「リンパ」という言葉を耳にしたことのある方は多いのではないでしょうか。またリンパ節やリンパ球など、「リンパ」と名のつくものがいくつかあることにも気付かれるかもしれません。本記事では、リンパとは何かという解説も含め、悪性リンパ腫についてがん研有明病院 血液腫瘍科部長 畠清彦先生にお話しいただきました。
「リンパ管」とは、全身に広がる血管のような管のことを指し、管のところどころに小さな豆のような「リンパ節」があります。リンパ節は胃や肺のような臓器ではありません。リンパ管には「リンパ液」が流れており、血管には入れない大きな分子を運んだり、細菌などの病原菌から身を守る「免疫」をつかさどる「リンパ球」が数多く存在しています。
血管のなかには血液が流れています。血液のなかには酸素を全身に運ぶ「赤血球」・出血をとめる「血小板」・細菌などの病原菌と闘う「白血球」などが含まれています。白血球はさらに、リンパ球・単球・顆粒球にわけられます。リンパ球はウイルスや細菌などの病原体と闘って体内から排除する免疫というはたらきを担っています。
造血細胞がB細胞やT細胞へと分化(複雑なものに進化すること)していく過程で悪性化(=がん化)したものです。がん化した白血球が血液内で増殖した場合「白血病」といい、がん化したリンパ球がリンパ節やリンパ管で増殖した場合、「悪性リンパ腫」といいます。リンパ管と血管は体内でつながっているため、悪性リンパ腫でも白血病のような症状が出る場合があり、またその反対も起こります。
「悪性リンパ腫」と胃がんや大腸がんなどの「リンパ節転移」は同じ病気であると思われがちですが、全く別物です。
胃がんや大腸がんのような固形がん(臓器や組織などのがん)が全身に存在するリンパ節に転移することを、リンパ節転移といいます。一方、血液のなかのリンパ球ががん化したものが悪性リンパ腫です
悪性リンパ腫はリンパ球が分化する過程のどの段階でがん化したかによって、「ホジキンリンパ腫」と「非ホジキンリンパ腫」に大別されます。
・B細胞性リンパ腫
・T細胞性リンパ腫
・NK細胞リンパ腫
非ホジキンリンパ腫のなかで最も多いものが「びまん性大細胞型B細胞リンパ腫」で、約40%を占めます。その次に多いものが濾胞性リンパ腫で15%を占めます。そのほか、MALTリンパ腫・マントル細胞リンパ腫がそれぞれ5%、リンパ形質細胞性リンパ腫・パーキットリンパ腫がそれぞれ2%を占めています。
成人T細胞性白血病リンパ腫は現在、日本・韓国・台湾・中国の一部に発症する悪性リンパ腫です。日本のなかでも沖縄・九州・四国で特に多いことがわかっています。これはヒトT細胞白血病ウイルス1型(Human T-cell leukemia virus type I:“HTLV-1”)が母乳を介してうつり、引き起こしていることがわかっています。
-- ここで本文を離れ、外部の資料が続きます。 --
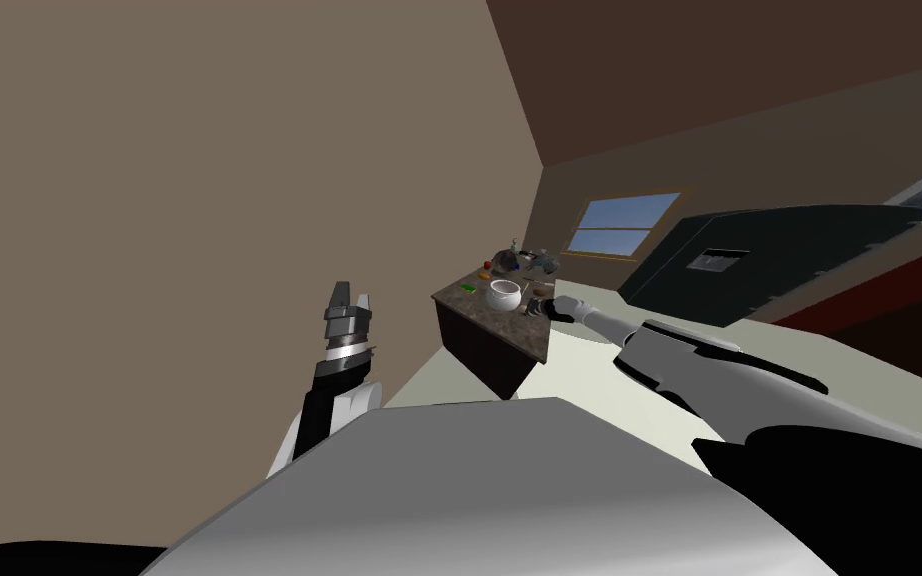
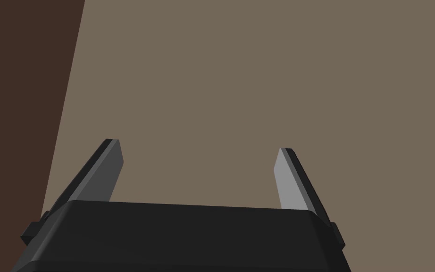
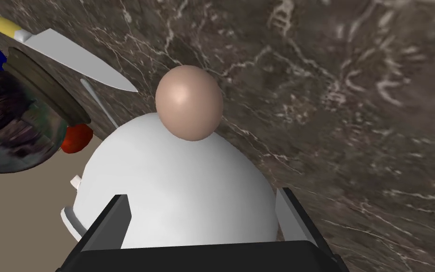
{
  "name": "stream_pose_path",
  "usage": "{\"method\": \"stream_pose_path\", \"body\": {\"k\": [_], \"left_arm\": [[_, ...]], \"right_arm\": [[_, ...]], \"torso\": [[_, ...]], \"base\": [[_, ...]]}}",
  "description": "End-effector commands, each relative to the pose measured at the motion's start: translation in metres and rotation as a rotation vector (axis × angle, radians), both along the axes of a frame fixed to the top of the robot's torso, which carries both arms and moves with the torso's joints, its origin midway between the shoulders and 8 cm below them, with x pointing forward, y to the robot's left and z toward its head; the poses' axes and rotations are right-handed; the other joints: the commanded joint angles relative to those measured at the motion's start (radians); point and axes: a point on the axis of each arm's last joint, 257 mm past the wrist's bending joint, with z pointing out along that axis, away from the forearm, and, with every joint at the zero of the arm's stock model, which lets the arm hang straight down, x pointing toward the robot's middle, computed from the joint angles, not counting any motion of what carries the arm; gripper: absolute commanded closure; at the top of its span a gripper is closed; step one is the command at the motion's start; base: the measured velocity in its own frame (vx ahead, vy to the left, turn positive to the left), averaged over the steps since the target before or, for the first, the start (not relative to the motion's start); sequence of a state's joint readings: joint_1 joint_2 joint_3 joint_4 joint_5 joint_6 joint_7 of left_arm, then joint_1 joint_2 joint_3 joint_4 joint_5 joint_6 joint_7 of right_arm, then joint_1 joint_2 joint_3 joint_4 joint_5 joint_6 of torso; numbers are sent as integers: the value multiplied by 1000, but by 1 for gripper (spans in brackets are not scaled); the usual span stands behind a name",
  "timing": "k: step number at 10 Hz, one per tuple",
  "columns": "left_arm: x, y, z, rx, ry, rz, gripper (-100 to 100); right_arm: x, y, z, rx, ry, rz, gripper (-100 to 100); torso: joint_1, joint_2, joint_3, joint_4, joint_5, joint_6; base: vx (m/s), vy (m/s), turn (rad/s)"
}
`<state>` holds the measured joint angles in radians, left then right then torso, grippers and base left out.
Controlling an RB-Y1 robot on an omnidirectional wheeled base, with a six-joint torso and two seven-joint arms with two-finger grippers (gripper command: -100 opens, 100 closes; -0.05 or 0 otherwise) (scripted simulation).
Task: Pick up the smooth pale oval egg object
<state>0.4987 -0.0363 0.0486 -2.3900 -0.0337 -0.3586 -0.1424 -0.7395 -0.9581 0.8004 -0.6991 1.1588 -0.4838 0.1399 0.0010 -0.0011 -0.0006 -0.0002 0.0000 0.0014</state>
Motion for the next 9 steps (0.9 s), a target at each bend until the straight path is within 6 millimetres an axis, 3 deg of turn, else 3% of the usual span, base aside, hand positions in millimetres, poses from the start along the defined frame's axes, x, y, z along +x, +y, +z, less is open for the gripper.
{"method": "stream_pose_path", "body": {"k": [1, 2, 3, 4, 5, 6, 8, 9], "left_arm": [[0, 0, 0, 0, 0, 0, 0], [0, 0, 0, 0, 0, 0, 0], [0, 0, 0, 0, 0, 0, 0], [0, 0, 0, 0, 0, 0, 0], [0, 0, 0, 0, 0, 0, 0], [0, 0, 0, 0, 0, 0, 0], [0, 0, 0, 0, 0, 0, 0], [0, 0, 0, 0, 0, 0, 0]], "right_arm": [[-12, -39, -4, -98, 29, -23, -100], [-12, -39, -4, -98, 29, -23, -100], [-19, -61, -8, -152, 51, -34, -100], [-19, -61, -8, -152, 51, -34, -100], [-27, -79, -12, -198, 73, -43, -100], [-23, -66, -10, -181, 66, -27, -100], [-27, -79, -12, -198, 73, -43, -100], [-44, -104, -22, -263, 117, -51, -100]], "torso": [[0, 0, 0, 0, 0, 0], [1, -1, 0, 0, 0, 0], [0, 0, 0, 0, 0, 1], [0, -1, 0, 0, 0, 0], [0, -1, 0, 0, 0, 1], [0, 0, 0, 0, 0, 0], [-1, 0, 0, 0, 0, 1], [-1, 1, 0, 0, 0, 1]], "base": [[22, 31, 217], [24, 19, 99], [28, 17, 112], [23, 16, 62], [25, 19, 122], [18, 9, 46], [3, 2, -12], [28, 9, 174]]}}
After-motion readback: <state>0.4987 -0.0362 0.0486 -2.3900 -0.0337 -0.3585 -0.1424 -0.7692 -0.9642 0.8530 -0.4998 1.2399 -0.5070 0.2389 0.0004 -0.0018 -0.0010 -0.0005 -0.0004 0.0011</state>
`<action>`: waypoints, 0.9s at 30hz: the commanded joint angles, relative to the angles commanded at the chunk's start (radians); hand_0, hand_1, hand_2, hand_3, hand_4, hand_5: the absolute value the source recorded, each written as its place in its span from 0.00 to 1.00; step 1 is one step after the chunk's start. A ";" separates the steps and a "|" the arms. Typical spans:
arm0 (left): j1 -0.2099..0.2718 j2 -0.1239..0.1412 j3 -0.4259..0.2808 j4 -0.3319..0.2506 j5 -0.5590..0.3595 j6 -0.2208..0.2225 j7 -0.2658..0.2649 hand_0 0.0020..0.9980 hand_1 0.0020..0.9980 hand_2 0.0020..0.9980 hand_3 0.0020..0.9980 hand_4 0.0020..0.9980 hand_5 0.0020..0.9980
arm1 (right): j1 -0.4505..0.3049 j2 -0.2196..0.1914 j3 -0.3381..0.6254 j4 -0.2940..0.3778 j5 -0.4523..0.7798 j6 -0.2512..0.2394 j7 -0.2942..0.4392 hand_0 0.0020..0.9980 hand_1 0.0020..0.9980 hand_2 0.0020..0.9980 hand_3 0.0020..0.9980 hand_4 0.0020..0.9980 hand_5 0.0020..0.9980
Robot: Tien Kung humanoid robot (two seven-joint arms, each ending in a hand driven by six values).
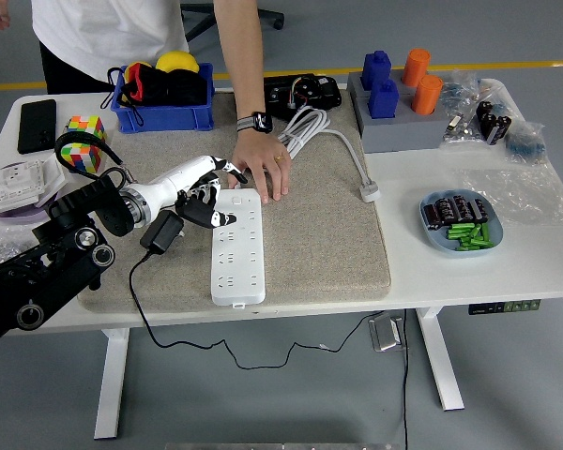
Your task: Pull the plug out,throw it away,press the button
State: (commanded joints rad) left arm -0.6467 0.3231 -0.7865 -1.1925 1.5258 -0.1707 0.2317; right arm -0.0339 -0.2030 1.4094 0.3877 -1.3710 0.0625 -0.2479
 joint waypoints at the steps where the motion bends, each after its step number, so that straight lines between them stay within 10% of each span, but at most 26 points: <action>1: -0.004 -0.001 0.003 0.004 0.003 -0.016 0.012 0.04 0.04 0.15 0.78 0.35 0.00 | 0.000 0.000 0.000 0.000 0.000 0.000 0.000 0.79 0.74 0.74 0.74 0.79 0.76; 6: -0.035 -0.005 0.044 0.022 0.020 -0.048 0.042 0.04 0.04 0.15 0.78 0.35 0.00 | 0.003 0.001 0.001 0.001 0.002 0.000 0.000 0.79 0.74 0.74 0.74 0.79 0.76; 7: -0.041 -0.006 0.052 0.026 0.022 -0.047 0.045 0.04 0.01 0.15 0.79 0.12 0.00 | 0.003 0.000 0.001 0.002 0.002 0.000 0.000 0.79 0.74 0.74 0.74 0.79 0.76; 27: -0.175 -0.058 0.168 0.172 0.068 -0.045 0.118 0.04 0.00 0.15 0.79 0.11 0.00 | 0.005 -0.004 -0.003 0.001 0.004 0.000 0.000 0.79 0.74 0.74 0.74 0.79 0.76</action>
State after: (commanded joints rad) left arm -0.8219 0.2646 -0.6182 -1.0204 1.5941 -0.2160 0.3496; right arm -0.0293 -0.2070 1.4064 0.3887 -1.3673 0.0627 -0.2478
母乳を介していることがわかってからは、以前よりも減少傾向にあるものの、発病するまでに30年以上かかるため、患者さんがゼロになるにはまだ時間がかかります。また最近では、東京・大阪で発症する方も見つかっています。しかし、検査や化学療法の進歩により、確実に改善されると期待されています。